Para o engenheiro André Gasparotti, gerente do programa de desenvolvimento tecnológico da Embraer, a reduzida emissão de ruído do E190-E2 se deve, em boa medida, ao trabalho de P&D da Embraer nos últimos 10 anos, inclusive aquele apoiado pela FAPESP. “A parceria com a Fundação permitiu aumentar o conhecimento sobre ruído e conforto dos passageiros”, diz.
Outro projeto Pite cujos resultados foram aplicados no E190-E2 investigou o bem-estar dos passageiros durante o voo e definiu critérios de conforto a serem usados como parâmetros de projeto e design dos novos jatos da companhia. “No projeto de pesquisa ‘Conforto de cabine: Desenvolvimento e análise integrada de critérios de conforto’, estudamos a influência de diferentes parâmetros ambientais sobre o passageiro, como ruído, iluminação, temperatura, pressão e vibração”, relata o engenheiro Jurandir Itizo Yanagihara, também da Poli e pesquisador responsável pelo projeto Pite. De acordo com Yanagihara, uma característica importante dos E-Jets E2 é o desenho da cabine, que recebeu contribuições de ferramentas desenvolvidas no projeto.
Carteira de pedidos
A nova série de jatos E2 da Embraer, cujo desenvolvimento teve início em 2013, é formada por outros dois modelos, o E195-E2 e o E175-E2. A Embraer recebeu até março deste ano 280 pedidos das três aeronaves, além de cerca de 420 intenções de compra. Computados os quatro modelos da primeira geração de E-Jets (E170, E175, E190 e E195), a carteira salta para 1.800 pedidos firmes, dos quais 1.400 já foram entregues.
A companhia brasileira Azul será a primeira a receber o E195-E2, maior aeronave comercial projetada e construída no país. Com 41,5 metros (m) de comprimento e 35,1 m de envergadura (distância entre as pontas das asas), ela tem capacidade para até 146 passageiros. A entrega da primeira unidade está prevista para 2019. O “caçula” E175-E2, para 90 ocupantes, deve estrear em 2021.
Projetos
1. Aeronave silenciosa: Uma investigação em aeroacústica (nº 06/52568-7); Modalidade Parceria para Inovação Tecnológica (Pite); Pesquisador responsável Julio Romano Meneghini (USP); Investimento R$ 3.741.069,33.
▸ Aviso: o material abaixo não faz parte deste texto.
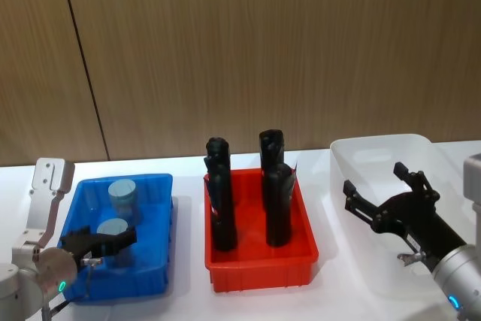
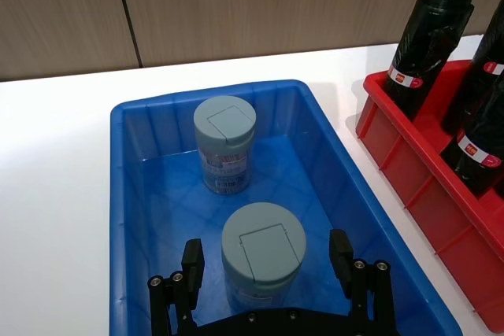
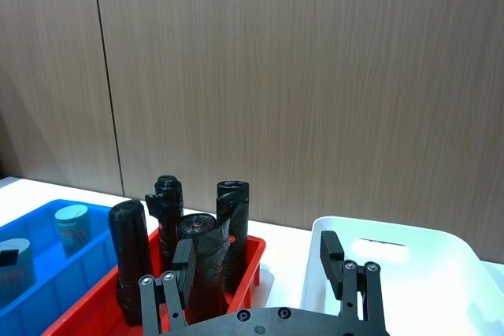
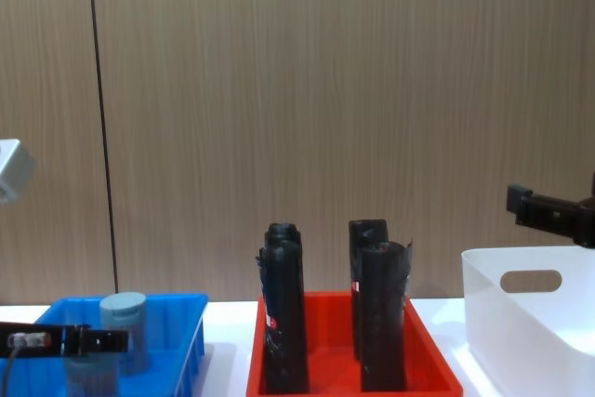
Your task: Pick the cotton swabs from the blue box and place them into the white box.
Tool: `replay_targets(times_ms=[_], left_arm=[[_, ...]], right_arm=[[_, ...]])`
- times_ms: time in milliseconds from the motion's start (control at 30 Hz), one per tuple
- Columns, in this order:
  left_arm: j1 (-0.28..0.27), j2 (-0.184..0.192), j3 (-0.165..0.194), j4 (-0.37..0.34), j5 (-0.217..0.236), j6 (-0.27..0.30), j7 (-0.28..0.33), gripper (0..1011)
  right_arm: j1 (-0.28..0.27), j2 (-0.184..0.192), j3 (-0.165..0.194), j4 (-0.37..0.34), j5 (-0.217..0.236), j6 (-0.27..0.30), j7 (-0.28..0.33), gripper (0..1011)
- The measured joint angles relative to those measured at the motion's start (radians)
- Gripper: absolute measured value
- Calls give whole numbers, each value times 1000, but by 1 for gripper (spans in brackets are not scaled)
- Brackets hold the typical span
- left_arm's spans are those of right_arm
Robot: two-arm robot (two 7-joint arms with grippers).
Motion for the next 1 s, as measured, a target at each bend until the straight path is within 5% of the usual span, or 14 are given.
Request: replay_targets(times_ms=[433, 867, 1000], left_arm=[[-42, -18, 8, 66, 33, 8, -36, 1009], [-66, -28, 12, 99, 60, 18, -55, 691], [-67, -28, 12, 99, 65, 21, -56, 678]], right_arm=[[0, 0, 0, 0, 0, 0, 0, 1002], [0, 0, 0, 0, 0, 0, 0, 1002], [0, 0, 0, 0, 0, 0, 0, 1002]])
2. Conforto de cabine: Desenvolvimento e análise integrada de critérios de conforto (nº 06/52570-1); Modalidade Parceria para Inovação Tecnológica (Pite); Pesquisador responsável Jurandir Itizo Yanagihara (USP); Investimento R$ 3.205.550,76.
Artigos científicos
ILÁRIO, C. et al. Prediction of jet mixing noise with lighthill’s acoustic analogy and geometrical acoustics. The Journal of the Acoustical Society of America. v. 141, p. 1203-13. fev. 2017.
MENEGHINI, J. et al. Wake instability issues: From circular cylinders to stalled airfoils. Journal of Fluids and Structures. v. 27, p. 694-701. jul.-ago. 2011.